Data: 2004-06-25 20:45:55
Temat: Re: mrowkojad
Od: "Piotrek" <riddle@NOSPAM tlen.pl>
Pokaż wszystkie nagłówki
Użytkownik "Katarzyna Tkaczyk" <k...@e...com.pl> napisał w wiadomości
news:cbhjjc$jun$1@atlantis.news.tpi.pl...
>
> Użytkownik "Marta Góra" <m...@m...pl> napisał w wiadomości
> news:cbhb0d$dm0$1@korweta.task.gda.pl...
> > Użytkownik Krystyna Chiger napisał:
> >
> > > Beata Mateuszczyk wrote:
> > >
> > >> Nie wiem. Zacytowałam tylko to co wyczytałam w Działkowcu. Z innych
> > >> nie zabójczych sposobów pozbycia sie mrówek polecają sadzenie
lawendy,
> > >> majeranku, tymianku i mięty polnej i wylewanie w miejscach
gnieżdżenia
> > >> gnojówki z pokrzyw, piołunu lub wyciąg z majeranku.
> > >
> > >
> > > Windows prawda :-) Mam mnóstwo mięty, lawendy i trochę tymianku.
> > > I razem z tym wszystkim kosmiczne ilości mrowek. Mogę wylać
> > > napar z majeranku, ale obawiam się, że to trzeba by o północy
> > > i przez lewe ramię.
> > >
> >
> >
> > Gnojówka z pokrzywy tez na nie nie działa.
> > No chyba że faktycznie trzeba jakieś czary odprawić:-)
> > Szkoda, że noc świetojańska za nami;-)
> >
> Dopisuje sie pod wypowiedziami, moje mrowki od lat zyja w macierzankach
wiec
> te na pewno malp nie odstraszja. Niedawno posypalam okolice ich mrowisk
> srodkiem odsraszajcym mrowki, pomoglo, wyniosly sie od razu :) ... i
> zalozyly mrowisko 10 cm dalej :(((, gdybym chciala je wyploszyc musialabym
> tone tego kupic i rozsypac rowniutko po calym ogrodzie, rzecz niewykonalna
> oczywicie.

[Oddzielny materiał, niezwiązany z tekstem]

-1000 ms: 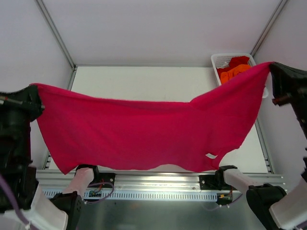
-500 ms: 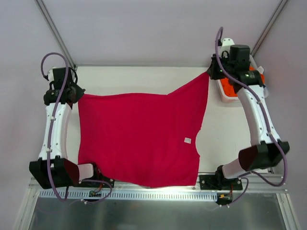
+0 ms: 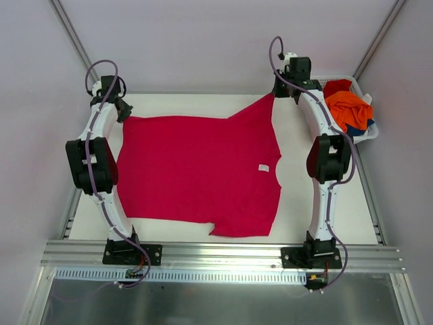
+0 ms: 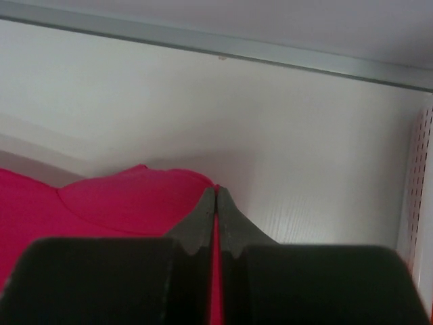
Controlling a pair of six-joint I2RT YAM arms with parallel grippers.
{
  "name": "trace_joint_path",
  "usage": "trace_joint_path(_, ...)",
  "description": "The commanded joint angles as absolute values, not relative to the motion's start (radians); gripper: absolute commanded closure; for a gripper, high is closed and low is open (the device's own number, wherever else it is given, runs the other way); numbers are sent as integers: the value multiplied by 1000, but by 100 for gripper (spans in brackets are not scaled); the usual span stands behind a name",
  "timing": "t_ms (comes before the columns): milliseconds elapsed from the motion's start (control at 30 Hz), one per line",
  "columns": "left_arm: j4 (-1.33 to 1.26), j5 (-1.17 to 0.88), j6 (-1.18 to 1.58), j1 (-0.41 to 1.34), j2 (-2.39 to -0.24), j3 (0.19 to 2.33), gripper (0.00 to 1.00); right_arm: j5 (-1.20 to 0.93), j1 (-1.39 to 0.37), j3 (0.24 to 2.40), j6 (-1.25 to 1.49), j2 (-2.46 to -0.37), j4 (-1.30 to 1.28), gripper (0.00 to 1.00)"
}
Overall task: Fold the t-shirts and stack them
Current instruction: Flatten out the tshirt
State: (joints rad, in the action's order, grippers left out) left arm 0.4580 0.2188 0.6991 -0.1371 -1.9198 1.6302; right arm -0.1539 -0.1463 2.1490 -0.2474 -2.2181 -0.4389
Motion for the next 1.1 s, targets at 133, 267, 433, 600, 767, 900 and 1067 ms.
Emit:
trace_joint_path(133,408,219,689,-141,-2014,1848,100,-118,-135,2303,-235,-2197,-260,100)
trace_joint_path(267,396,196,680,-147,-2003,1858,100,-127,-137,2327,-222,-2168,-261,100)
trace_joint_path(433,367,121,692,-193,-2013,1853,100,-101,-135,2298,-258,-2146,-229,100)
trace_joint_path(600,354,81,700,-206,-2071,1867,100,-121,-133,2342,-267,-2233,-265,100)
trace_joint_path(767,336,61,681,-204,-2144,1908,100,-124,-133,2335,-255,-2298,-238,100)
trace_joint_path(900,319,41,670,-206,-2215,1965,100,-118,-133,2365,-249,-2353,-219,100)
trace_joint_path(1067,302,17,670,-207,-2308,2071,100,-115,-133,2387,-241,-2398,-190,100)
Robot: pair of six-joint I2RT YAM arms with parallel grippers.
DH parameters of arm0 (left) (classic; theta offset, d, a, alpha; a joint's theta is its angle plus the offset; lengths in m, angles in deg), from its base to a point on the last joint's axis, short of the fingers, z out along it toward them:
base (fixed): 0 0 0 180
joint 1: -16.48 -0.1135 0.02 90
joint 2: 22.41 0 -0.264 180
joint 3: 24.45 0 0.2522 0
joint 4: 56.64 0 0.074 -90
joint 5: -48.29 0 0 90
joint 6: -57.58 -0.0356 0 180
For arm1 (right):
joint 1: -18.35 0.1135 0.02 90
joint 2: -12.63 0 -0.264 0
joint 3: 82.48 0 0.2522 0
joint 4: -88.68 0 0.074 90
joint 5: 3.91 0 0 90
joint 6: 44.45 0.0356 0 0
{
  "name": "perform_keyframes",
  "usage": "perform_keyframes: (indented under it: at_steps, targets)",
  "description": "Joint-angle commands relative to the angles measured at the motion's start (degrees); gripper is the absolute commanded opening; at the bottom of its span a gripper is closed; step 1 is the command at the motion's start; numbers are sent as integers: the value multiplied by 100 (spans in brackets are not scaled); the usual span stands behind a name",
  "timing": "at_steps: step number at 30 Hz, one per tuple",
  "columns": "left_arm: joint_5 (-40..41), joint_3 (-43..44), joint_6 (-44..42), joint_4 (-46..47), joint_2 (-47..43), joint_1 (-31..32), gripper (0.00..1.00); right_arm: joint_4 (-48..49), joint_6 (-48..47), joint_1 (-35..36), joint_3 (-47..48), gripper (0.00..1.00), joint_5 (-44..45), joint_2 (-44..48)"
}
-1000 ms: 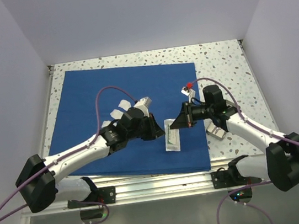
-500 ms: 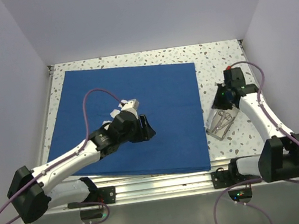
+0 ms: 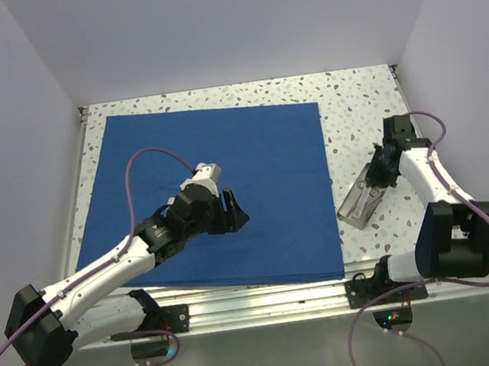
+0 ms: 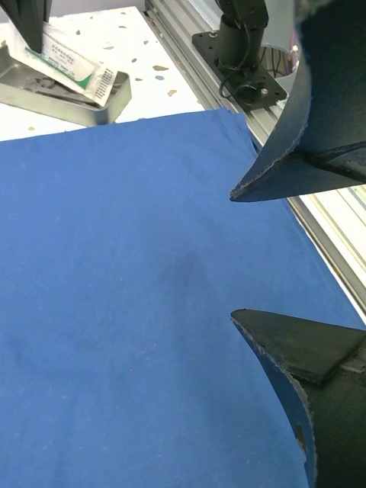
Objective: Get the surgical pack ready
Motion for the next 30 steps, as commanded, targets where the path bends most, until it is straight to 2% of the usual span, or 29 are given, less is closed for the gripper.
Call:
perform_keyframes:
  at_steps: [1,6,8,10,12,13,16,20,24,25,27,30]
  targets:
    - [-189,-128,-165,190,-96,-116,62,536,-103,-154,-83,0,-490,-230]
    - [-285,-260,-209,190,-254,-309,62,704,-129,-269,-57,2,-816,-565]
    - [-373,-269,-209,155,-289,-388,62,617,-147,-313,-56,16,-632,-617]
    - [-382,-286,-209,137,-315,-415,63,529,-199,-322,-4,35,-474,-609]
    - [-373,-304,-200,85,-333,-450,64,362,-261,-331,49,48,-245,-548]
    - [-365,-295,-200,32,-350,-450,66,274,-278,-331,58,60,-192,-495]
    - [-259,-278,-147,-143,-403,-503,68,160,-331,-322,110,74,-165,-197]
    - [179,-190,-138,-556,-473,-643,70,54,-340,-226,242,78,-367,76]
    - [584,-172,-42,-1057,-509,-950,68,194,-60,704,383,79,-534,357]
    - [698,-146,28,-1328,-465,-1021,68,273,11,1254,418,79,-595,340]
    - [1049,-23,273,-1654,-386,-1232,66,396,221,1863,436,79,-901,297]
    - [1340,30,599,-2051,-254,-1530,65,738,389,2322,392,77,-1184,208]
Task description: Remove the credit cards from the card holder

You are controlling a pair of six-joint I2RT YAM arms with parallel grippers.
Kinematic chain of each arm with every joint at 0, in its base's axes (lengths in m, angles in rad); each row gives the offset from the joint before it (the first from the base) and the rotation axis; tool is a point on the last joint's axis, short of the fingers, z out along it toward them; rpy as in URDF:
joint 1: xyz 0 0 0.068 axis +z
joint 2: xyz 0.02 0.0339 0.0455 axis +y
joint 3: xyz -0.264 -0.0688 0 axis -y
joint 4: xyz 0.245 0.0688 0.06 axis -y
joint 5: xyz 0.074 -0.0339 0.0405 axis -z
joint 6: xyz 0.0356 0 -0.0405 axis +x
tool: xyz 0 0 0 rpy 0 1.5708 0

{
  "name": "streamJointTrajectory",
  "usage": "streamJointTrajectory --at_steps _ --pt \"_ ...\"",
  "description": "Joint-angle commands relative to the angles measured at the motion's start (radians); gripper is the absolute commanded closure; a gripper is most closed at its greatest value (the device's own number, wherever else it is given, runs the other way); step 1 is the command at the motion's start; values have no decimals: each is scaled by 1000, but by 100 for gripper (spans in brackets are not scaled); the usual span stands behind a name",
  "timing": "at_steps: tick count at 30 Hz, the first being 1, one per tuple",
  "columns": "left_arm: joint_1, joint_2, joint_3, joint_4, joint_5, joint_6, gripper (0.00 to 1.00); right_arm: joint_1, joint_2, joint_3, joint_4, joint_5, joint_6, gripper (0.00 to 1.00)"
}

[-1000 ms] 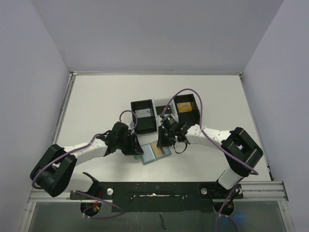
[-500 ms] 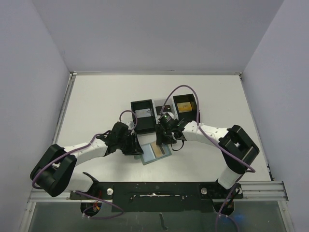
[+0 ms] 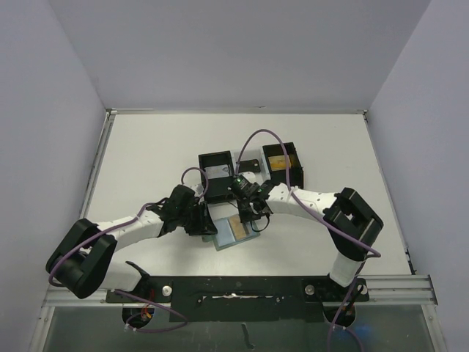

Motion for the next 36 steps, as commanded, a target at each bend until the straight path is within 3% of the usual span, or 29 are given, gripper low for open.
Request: streamJointTrajectory --at_steps 1,17,27,36 --pt "-5 27 12 9 -5 20 66 41 4 72 -72 69 1 88" --pt "-5 29 8 15 1 20 66 71 5 139 -115 27 -9 71" --pt "-4 34 14 14 3 24 67 77 47 190 -229 117 39 58" --pt "-5 26 9 11 3 23 67 72 74 186 -215 121 51 51"
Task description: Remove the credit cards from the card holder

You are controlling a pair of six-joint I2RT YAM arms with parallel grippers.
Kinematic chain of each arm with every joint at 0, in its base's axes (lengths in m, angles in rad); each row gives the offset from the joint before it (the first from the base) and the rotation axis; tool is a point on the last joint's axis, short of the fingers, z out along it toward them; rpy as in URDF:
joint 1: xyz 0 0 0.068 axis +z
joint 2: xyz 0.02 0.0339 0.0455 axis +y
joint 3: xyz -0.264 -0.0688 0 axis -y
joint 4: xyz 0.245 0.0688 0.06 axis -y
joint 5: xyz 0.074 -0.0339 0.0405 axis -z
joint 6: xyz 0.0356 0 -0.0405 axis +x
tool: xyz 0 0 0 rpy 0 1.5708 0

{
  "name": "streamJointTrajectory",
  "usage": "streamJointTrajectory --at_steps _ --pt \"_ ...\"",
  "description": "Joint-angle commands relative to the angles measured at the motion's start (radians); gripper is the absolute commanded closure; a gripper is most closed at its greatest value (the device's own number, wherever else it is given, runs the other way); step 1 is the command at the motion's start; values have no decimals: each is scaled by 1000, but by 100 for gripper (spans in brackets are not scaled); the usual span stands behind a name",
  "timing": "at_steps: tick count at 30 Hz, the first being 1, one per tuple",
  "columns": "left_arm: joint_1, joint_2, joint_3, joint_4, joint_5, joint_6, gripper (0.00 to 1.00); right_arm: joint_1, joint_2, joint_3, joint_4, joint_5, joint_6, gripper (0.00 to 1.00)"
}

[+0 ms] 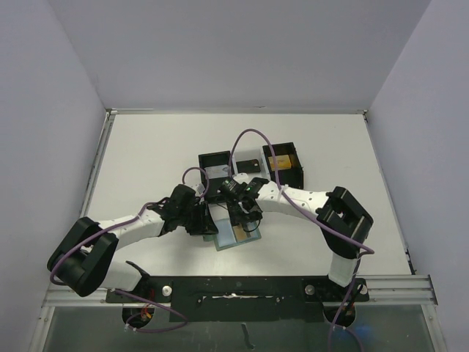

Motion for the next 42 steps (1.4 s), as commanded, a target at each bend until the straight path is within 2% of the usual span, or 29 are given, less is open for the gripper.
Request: streamJointTrajectory --at_steps 1,9,14,21,26,28,31,35,42 --pt "-5 12 3 2 -10 22 67 0 15 37 -11 39 23 51" --pt "-5 21 10 1 -7 26 67 -12 28 -12 75 -39 6 56" --pt "-5 21 7 -1 -4 25 67 -13 41 -23 83 -42 2 72" --pt "-5 27 8 6 -1 25 67 -10 45 -5 78 -49 -20 91" --pt "-5 32 9 6 1 26 67 -5 37 14 71 -55 -31 100" --pt "-5 31 9 6 0 27 67 -4 21 20 61 -42 -23 96" --pt "-5 24 7 3 -2 26 67 -19 -20 7 31 19 0 79" --pt "-5 20 -1 12 0 22 67 -46 -57 -27 49 6 0 58" --pt "-5 23 5 7 -1 25 67 -40 -9 -42 87 -49 1 54"
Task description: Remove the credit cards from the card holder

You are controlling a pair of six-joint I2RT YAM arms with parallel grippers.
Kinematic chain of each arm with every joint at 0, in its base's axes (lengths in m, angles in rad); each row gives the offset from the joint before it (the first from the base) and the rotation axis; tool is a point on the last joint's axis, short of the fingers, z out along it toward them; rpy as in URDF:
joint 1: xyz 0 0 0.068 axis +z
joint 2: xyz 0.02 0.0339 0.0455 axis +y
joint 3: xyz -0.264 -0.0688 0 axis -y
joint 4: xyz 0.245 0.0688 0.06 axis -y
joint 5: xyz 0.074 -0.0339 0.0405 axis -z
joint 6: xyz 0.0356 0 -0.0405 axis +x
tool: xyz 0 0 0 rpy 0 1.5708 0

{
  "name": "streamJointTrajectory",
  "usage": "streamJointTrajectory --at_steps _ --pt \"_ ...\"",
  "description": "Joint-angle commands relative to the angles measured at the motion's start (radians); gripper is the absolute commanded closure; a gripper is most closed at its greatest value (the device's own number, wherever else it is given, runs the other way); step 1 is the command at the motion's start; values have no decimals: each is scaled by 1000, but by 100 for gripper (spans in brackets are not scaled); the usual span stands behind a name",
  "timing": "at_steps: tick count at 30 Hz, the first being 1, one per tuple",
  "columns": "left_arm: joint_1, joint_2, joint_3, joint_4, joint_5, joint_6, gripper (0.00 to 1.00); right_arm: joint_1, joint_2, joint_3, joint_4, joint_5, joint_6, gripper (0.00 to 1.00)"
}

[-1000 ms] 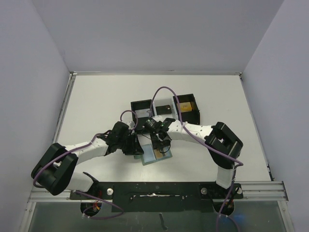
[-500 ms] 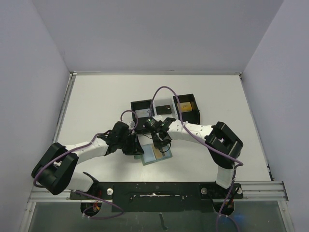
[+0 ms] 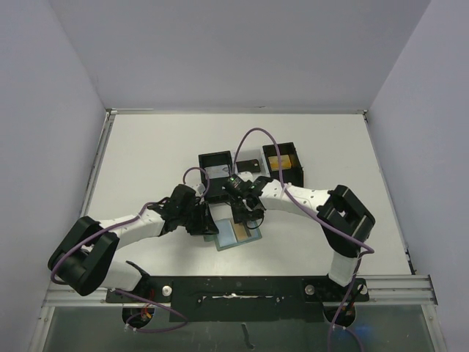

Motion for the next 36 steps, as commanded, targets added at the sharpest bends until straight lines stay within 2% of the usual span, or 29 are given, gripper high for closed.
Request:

Chyba nie da sie z nimi wygrac, pozostaje tylko od czsu do
czasu
> soldnie podlac woda, bo malym roslinkom jednak szkodza :((
>
> Pozdrawiam beznadziejnie
> kaska
>
Może to niezbyt "animanitarne" zachowanie, ale ja jak byłem mały to psikałem
mrówki, ktore sie zagnieździly w dziurach w murze... sprejem do włosów:)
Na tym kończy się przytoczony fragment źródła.